You can do both and still, in a year, someone will find a way to trick your system and all you will see is half of your portfolio suddenly defaults.

Thus, you don’t really get to reason about utility before it actually fails.

That is why your sales pitch for the software turns into “this product stops most individual fraudsters we can think of and unwanted customers with efficient ML-system, cheaper than human-assisted system in most cases and effective against most risks we currently understand and can model”. That’s a poor sales pitch for The Ultimate Loan Fraud Detection system, right?

So, most of the time you try to mask utility as the first two types of utility with clever wording and working around expectations to push new technology forward or try to solve a problem in a novel way.

Fine, but the claims get less and less falsifiable, responsibility lines are blurred, and the end-result is “we’ve done some work but we’re not sure if it’s good against a skilled adversary”.

The problem with reasoning

Unfortunately, many security systems fall into described pattern - we’re thousands of years of experience in hands-on practice, but very limited in theory and scientific approach so far.

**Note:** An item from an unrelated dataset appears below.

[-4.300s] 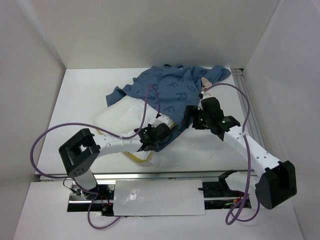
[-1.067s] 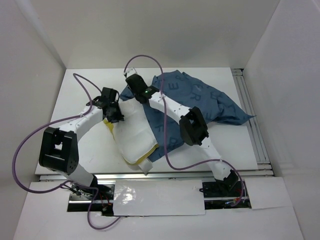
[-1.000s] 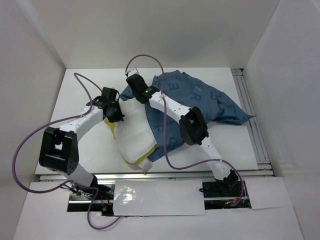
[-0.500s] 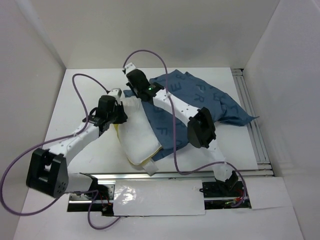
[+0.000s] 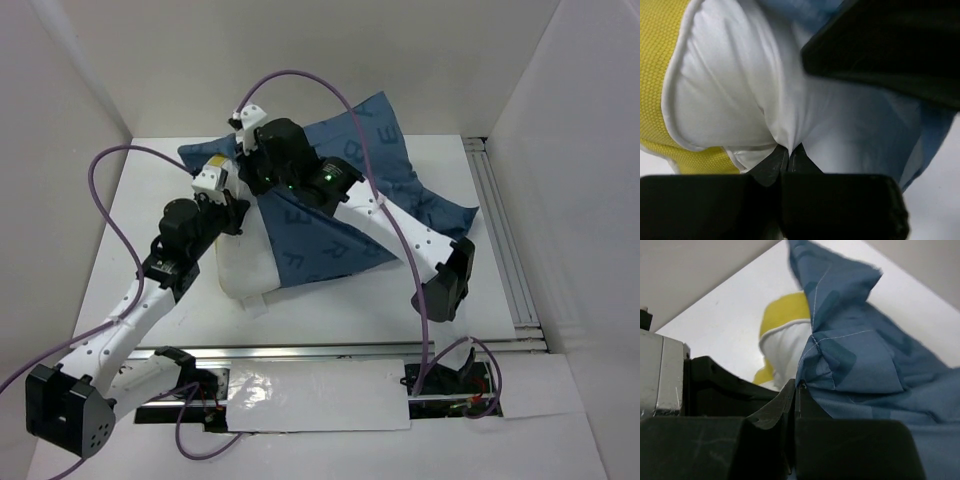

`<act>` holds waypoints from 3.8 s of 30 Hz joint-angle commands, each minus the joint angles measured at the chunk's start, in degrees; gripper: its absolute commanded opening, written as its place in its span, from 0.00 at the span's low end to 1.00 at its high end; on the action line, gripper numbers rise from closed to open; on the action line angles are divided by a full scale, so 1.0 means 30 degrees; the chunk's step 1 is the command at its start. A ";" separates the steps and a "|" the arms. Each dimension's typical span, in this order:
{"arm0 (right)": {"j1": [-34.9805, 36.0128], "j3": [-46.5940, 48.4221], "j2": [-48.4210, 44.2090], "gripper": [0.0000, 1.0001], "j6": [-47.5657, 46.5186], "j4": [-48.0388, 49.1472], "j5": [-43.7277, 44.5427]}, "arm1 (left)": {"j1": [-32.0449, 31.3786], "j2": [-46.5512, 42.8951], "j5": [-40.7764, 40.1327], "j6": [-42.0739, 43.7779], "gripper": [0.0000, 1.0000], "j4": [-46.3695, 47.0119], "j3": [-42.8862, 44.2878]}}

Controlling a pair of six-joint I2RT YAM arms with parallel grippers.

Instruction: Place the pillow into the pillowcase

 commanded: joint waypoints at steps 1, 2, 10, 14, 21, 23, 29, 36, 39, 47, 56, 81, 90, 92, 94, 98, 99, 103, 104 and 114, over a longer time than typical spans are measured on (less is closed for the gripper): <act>0.1079 0.1347 0.0697 0.00 0.1437 -0.0635 -0.4394 | -0.0549 -0.0658 0.2294 -0.0519 0.00 0.4909 -0.0415; 0.1079 0.1351 0.0903 0.00 0.1669 -0.0637 -0.4748 | -0.0752 -0.0658 0.2294 -0.0521 0.00 0.5143 -0.0417; 0.0583 0.2348 0.2253 0.00 0.2342 0.0119 -0.4873 | -0.1719 -0.0890 0.4753 0.0034 0.00 0.7956 -0.1469; -0.0560 -0.0253 0.1374 0.00 0.3485 0.2373 -0.6854 | -0.2158 -0.1449 0.5106 -0.0198 0.00 0.9479 -0.2527; -0.0562 0.0941 0.2455 0.00 0.3663 0.0889 -0.7889 | -0.2453 0.1413 0.0334 -0.1369 0.00 1.0628 -0.3261; -0.0562 0.0767 0.2690 0.00 0.4187 0.0508 -0.6403 | -0.2453 0.2151 -0.0429 -0.2243 0.00 0.9606 -0.3027; -0.0737 0.0180 0.4475 0.04 0.5185 -0.1220 -0.3962 | -0.2627 0.3034 -0.3237 -0.4880 0.39 0.6880 -0.3435; -0.1558 0.0004 0.5153 0.45 0.5538 -0.1604 -0.3960 | -0.3010 0.1749 -0.4589 -0.5968 0.76 0.1637 -0.3816; -0.1558 -0.1398 0.4046 0.70 0.5538 -0.0641 -0.3755 | -0.3184 0.0956 -0.4825 -0.6349 0.77 -0.0300 -0.3992; -0.2637 -0.6019 -0.0407 1.00 0.5362 0.2026 -0.1210 | -0.4384 -0.2208 -0.2249 -0.4976 1.00 -0.4928 -0.4375; -0.6067 -1.8502 -1.0680 1.00 0.7851 0.3816 -0.0389 | -1.0329 -0.2447 -0.3712 -0.2718 1.00 -0.6866 -0.2790; -1.1548 -1.9593 -0.6473 0.96 0.6622 0.6775 -0.3406 | -1.4406 0.8539 -0.8858 -0.2218 0.00 -0.4872 0.0282; -0.8009 -2.3574 -1.4033 0.94 0.5216 0.1947 0.0462 | -1.3090 0.8424 -0.8813 -0.2074 0.00 -0.4083 0.2803; -0.7391 -2.3989 -1.4591 0.94 0.5216 0.0834 0.0725 | -1.2824 0.8248 -0.8636 -0.2279 0.00 -0.4083 0.3066; -0.6307 -2.4545 -1.4827 0.94 0.5216 0.0183 0.1165 | -1.2560 0.8248 -0.8460 -0.2279 0.00 -0.4259 0.3333; -0.4929 -2.4781 -1.3865 0.94 0.5655 0.0008 0.1633 | -1.2560 0.8483 -0.8487 -0.2453 0.00 -0.4464 0.3946; -0.4695 -2.4781 -1.3571 0.94 0.5655 0.0414 0.1897 | -1.2560 0.8686 -0.8662 -0.2454 0.00 -0.4464 0.3948; -0.4517 -2.5047 -1.1609 0.94 0.5421 0.2695 0.3184 | -1.2560 0.9389 -0.8839 -0.2657 0.00 -0.4639 0.4560; -0.4517 -2.4813 -1.1141 0.93 0.5740 0.2993 0.3710 | -1.2560 0.9391 -0.9042 -0.2659 0.00 -0.4929 0.4563; -0.5396 -2.2203 -0.8701 0.01 0.6216 0.3347 0.7266 | -1.2209 0.9391 -0.9425 -0.3039 0.00 -0.5167 0.4563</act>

When new ciphers, new firewall designs, access control systems are built, we can reject already known “bad patterns definitely known to fail”, but that’s it.

Falsification is hard, as we saw. But the rest is even harder - try to map argument to authority to reasoning above without falling into synonymous fallacy? Decomposing into statements that can be argued back to proven principles is hard already, but having tight, hard to vary decomposition is even harder and we’re yet to see how it includes unknown unknowns.

We’ve not good at it, but we’re very good at spitting intuitive heuristics and being content with it.

We’re facing the universe of unknown unknown risks, and we’re only sure that under certain conditions our system will not fail. Most likely. If basic assumptions are not refuted and a whole new class of computers makes trapdoor functions more penetrable than we’ve previously thought.

This is exactly the case with security of general purpose post-quantum homomorphic cryptography protecting your database and letting your AI search it on blockchain. In a zero-trust environment, of course.

When we try to reason about “did we get this control right”, we typically ascend over the ladder of “utility” representations I’ve suggested above - building a very detailed understanding of conditions and outcomes without being able to validate them in intuitively easy ways, and knowing that any utility you define is relative.

Because there will be unknown unknowns in a world full of threats, and there will be hard-to-falsify utility attributes of your security measures.

Being a security practitioner rather than a scientist, my dream development is more in the field of formal models and formal verification, no matter how funny they look now. But without them, we’re doomed to function in the world of “too much maybe”. And that is maybe too ambiguous to devise security investments without hand-waving and FUD.

But, maybe, I’m wrong and there is an easy way to falsify this train of thought as well?